Si sta ridefinendo il concetto stesso di tesoro, che non si riferisce più solo al carico delle navi, ma a tutto ciò che è prezioso in fondo al mare: giacimenti di gas, minerali strategici. La caccia al tesoro si inserisce sotto la voce elastica di “indagini storiche”. Un portafoglio di interessi, insomma, i più vari. E dove regna la legge degli abissi: chi arriva per primo lo prende. Poi i tribunali decideranno se distribuirlo.

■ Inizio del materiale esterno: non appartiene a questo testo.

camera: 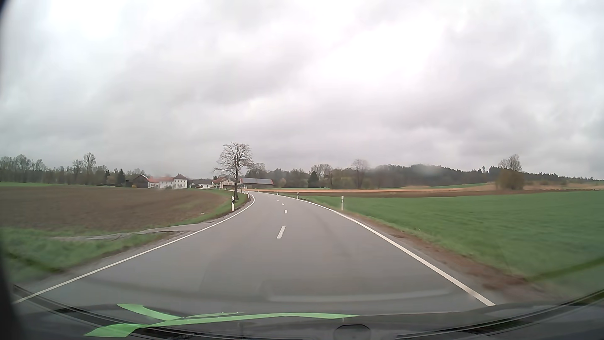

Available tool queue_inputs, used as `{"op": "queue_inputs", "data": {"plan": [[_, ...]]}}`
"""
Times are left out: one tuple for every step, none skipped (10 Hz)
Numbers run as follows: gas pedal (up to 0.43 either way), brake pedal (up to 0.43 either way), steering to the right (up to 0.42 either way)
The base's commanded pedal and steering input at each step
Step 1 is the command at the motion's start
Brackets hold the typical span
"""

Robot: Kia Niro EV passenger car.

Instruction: Follow the waypoints while adhering to traffic rules and regulations

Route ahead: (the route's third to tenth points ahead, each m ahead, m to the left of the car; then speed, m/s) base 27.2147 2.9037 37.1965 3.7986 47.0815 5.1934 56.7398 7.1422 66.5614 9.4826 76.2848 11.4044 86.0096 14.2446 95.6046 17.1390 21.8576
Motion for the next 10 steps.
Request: {"op": "queue_inputs", "data": {"plan": [[0.197,0.0,-0.027],[0.197,0.0,-0.027],[0.197,0.0,-0.028],[0.197,0.0,-0.027],[0.197,0.0,-0.027],[0.209,0.0,-0.026],[0.209,0.0,-0.024],[0.209,0.0,-0.023],[0.209,0.0,-0.023],[0.22,0.0,-0.023]]}}
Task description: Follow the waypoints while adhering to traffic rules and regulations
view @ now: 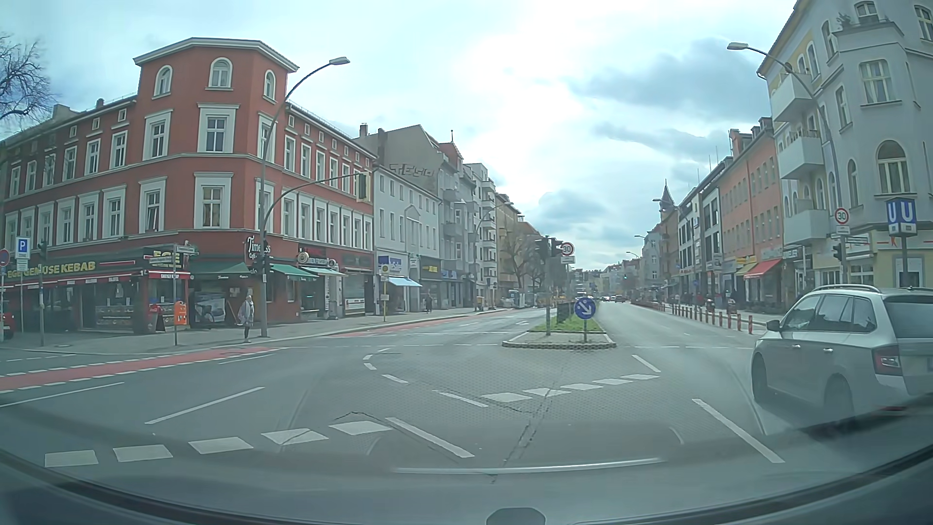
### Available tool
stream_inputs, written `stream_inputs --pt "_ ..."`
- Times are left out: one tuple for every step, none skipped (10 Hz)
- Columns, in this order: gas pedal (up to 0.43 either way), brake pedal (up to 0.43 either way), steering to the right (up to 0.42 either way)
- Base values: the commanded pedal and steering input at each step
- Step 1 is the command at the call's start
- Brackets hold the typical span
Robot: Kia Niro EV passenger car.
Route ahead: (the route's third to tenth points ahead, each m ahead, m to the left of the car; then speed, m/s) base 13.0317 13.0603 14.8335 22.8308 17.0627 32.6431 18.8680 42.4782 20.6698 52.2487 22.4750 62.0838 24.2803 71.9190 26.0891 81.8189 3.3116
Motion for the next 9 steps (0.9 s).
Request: stream_inputs --pt "0.0 0.079 -0.362" --pt "0.0 0.03 -0.376" --pt "0.0 0.0 -0.389" --pt "0.0 0.0 -0.399" --pt "0.0 0.0 -0.407" --pt "0.0 0.0 -0.411" --pt "0.0 0.0 -0.412" --pt "0.0 0.0 -0.412" --pt "0.0 0.0 -0.415"
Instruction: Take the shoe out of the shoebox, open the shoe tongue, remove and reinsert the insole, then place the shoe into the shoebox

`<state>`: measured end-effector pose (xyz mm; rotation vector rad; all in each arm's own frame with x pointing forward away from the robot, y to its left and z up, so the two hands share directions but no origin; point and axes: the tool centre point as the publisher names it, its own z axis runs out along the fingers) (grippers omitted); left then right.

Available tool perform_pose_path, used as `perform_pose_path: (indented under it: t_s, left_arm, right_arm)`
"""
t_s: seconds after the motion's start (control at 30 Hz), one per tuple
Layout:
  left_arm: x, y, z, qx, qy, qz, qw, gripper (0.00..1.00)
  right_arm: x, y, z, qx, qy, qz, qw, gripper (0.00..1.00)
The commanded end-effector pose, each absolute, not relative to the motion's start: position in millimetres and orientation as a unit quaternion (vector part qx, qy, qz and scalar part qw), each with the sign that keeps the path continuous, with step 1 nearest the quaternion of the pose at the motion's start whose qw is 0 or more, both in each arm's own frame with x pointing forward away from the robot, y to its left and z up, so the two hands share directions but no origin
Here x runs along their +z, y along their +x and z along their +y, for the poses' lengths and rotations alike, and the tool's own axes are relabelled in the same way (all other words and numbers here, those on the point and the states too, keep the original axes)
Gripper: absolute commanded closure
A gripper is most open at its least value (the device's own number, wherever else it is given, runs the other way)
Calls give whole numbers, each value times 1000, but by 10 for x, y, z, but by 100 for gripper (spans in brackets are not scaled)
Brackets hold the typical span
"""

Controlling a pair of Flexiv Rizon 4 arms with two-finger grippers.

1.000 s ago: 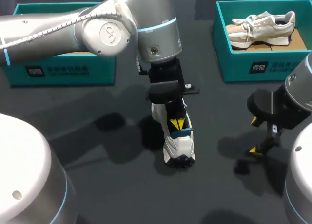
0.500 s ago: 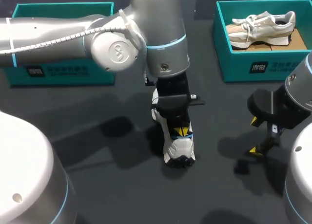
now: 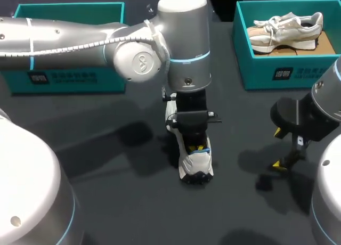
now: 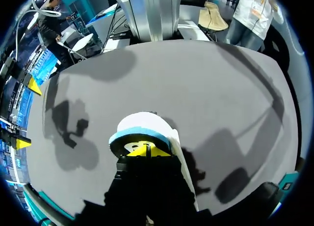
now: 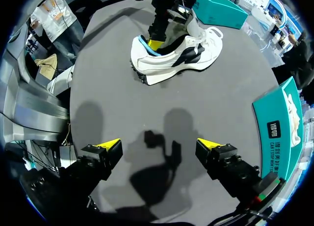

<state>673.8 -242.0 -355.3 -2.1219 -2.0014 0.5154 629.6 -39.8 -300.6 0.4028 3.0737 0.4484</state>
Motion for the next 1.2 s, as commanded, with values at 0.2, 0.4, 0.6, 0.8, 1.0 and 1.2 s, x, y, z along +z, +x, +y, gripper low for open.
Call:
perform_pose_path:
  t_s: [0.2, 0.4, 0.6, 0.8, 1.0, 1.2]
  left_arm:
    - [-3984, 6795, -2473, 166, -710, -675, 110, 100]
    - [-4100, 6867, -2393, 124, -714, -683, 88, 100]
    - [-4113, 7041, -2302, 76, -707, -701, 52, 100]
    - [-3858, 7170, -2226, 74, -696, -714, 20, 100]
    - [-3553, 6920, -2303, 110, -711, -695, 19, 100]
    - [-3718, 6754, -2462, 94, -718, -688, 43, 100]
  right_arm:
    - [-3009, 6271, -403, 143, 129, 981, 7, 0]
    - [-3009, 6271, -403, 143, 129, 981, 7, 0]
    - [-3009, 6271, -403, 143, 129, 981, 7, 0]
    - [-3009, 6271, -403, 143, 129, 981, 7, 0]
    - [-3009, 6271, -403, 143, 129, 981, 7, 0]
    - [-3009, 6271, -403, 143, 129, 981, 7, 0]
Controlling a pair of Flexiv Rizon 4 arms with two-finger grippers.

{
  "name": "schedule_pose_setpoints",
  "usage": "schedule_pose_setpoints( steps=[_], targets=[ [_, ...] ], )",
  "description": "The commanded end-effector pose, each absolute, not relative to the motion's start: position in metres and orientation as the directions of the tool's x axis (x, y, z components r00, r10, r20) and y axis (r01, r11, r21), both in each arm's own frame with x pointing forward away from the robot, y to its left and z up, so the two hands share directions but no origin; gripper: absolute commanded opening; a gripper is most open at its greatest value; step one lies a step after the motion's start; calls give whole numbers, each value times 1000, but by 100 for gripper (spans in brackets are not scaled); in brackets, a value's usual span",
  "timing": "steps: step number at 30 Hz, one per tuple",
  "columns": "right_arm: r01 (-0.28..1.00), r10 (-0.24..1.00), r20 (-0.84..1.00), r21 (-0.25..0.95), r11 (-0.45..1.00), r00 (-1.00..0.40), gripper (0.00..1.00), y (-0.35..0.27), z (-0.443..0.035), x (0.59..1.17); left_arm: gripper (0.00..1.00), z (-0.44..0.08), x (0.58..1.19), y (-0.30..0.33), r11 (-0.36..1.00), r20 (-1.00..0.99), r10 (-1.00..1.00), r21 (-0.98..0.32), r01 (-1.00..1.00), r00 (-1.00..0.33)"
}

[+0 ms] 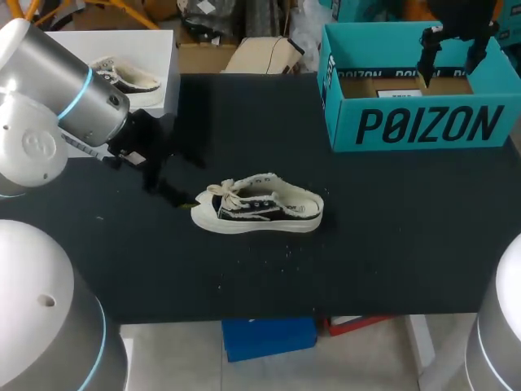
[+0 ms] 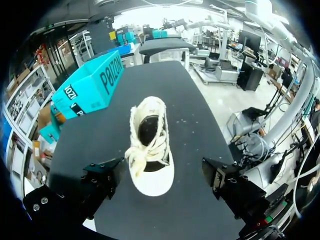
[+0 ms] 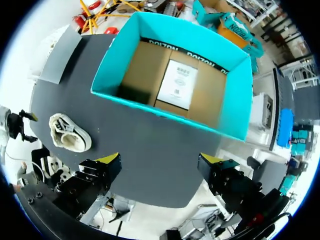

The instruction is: Take the shoe out of the shoebox, open the shoe tongue, remove and reinsert the insole, then place the shoe into the shoebox

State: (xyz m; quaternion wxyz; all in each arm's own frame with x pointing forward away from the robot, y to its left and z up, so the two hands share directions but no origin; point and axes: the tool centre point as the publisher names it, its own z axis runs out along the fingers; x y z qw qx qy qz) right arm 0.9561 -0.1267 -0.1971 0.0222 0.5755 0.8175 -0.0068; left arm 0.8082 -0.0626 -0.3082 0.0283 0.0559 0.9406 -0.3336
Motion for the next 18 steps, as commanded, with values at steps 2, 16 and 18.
schedule_pose_setpoints(
  steps=[2,16,18],
  targets=[
    [635,642,-135,96,767,-755,100,-132,-197,941,100,-309,807,-62,771,-93,86,-625,125,-992],
    [-106,-99,-54,153,982,-994,100,-103,-189,860,100,-309,807,-62,771,-93,86,-625,125,-992],
    [-297,-282,-112,157,942,-953,100,-91,-187,845,100,-309,807,-62,771,-93,86,-625,125,-992]
  ],
)
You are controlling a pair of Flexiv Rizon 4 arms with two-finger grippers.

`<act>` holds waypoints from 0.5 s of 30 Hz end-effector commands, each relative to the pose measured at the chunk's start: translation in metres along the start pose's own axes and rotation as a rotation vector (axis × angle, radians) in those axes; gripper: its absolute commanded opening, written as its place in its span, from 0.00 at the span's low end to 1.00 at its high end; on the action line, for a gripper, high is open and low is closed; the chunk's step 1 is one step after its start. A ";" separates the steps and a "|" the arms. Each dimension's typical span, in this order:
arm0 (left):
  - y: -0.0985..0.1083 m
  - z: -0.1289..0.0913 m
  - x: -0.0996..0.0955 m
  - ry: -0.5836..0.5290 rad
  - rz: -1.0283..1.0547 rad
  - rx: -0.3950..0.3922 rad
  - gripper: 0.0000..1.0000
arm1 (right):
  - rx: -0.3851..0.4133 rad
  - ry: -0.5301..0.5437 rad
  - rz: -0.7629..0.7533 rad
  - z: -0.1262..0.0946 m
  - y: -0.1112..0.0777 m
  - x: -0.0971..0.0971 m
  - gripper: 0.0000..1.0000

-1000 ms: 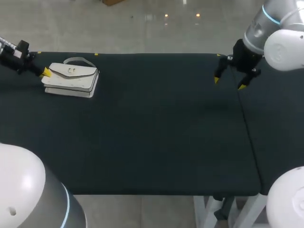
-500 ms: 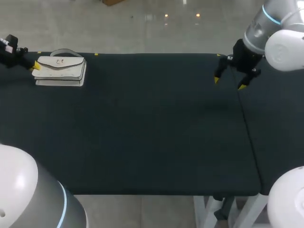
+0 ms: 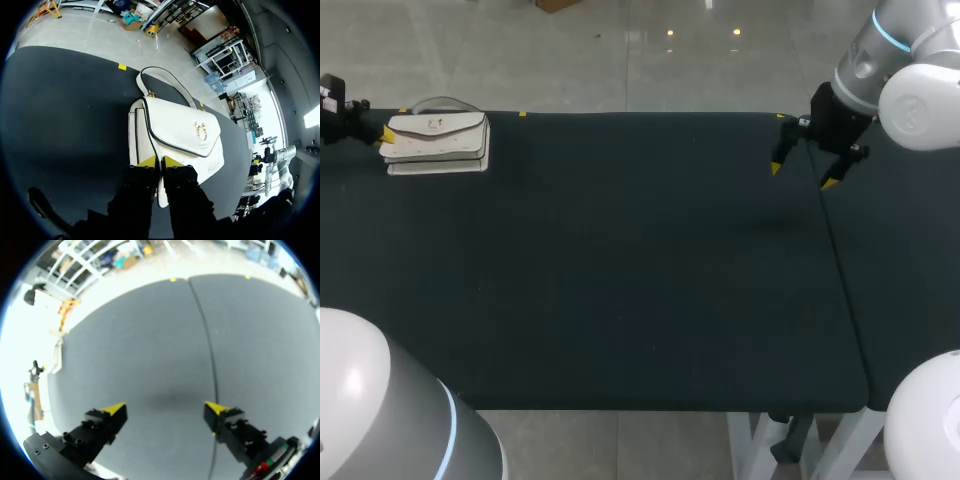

Ma i cacciatori di tesori hanno imparato due lezioni. La prima è che è meglio dedicarsi a relitti che è improbabile che siano rivendicati da nessuno. Ad esempio, navi collegate alla Germania nazista. Questo è il caso della SS Minden, una nave da carico affondata nel Nord Atlantico, dicono con l’oro della banca tedesca. Il governo islandese ha chiesto solo una certificazione che l’ambiente non sarebbe inquinato. E la seconda è che è meglio per loro collaborare con i governi piuttosto che affrontarli. Ocean Infinity ha partecipato alla ricerca del volo Malaysia Airlines scomparso a condizione di non emettere fattura se il relitto non fosse stato trovato. E ha salvato il sottomarino argentino ARA San Juan per il quale l’esecutivo argentino ha pagato 7,5 milioni. Ha anche collaborato con una società svizzera per individuare, per conto della Colombia, i resti del galeone spagnolo San José. Il presidente colombiano, Gustavo Petro, ha annunciato che la prima estrazione del tesoro, il cui valore può raggiungere i 17.000 milioni di dollari, avverrà a marzo. Il governo spagnolo si oppone, sostenendo che la tomba marina dei 570 membri dell’equipaggio e dei soldati che sono morti sarà profanata.